## [GOAL OF THE EXERCISE]
Scan the lines below for the string "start" and report how many lines contain it, giving only the number.

## [COLLECTED DATA]
--------------------------------

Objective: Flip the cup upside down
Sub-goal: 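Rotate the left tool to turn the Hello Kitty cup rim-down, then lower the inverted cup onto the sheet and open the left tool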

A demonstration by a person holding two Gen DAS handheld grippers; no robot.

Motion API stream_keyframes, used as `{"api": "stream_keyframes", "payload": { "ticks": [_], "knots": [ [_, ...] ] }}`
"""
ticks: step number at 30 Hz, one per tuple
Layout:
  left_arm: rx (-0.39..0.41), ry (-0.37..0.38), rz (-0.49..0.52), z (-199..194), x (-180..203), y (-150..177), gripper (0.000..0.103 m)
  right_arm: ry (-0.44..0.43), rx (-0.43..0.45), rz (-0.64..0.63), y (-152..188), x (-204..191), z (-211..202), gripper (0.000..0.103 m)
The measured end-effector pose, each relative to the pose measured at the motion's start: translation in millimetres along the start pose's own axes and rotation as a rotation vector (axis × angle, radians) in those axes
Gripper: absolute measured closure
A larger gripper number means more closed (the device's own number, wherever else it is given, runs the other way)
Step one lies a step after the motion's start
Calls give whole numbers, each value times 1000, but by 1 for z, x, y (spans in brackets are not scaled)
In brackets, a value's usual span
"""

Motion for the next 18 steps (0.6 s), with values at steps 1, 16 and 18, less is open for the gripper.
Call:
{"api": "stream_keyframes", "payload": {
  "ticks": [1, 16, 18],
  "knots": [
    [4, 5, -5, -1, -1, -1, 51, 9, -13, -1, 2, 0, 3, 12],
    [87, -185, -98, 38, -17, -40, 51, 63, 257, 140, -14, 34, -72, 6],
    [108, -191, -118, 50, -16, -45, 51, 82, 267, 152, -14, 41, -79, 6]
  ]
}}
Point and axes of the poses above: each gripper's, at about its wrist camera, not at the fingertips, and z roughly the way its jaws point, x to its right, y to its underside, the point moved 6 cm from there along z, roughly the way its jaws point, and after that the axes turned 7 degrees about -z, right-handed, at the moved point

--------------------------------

## [SOLUTION FOR THIS TASK]
2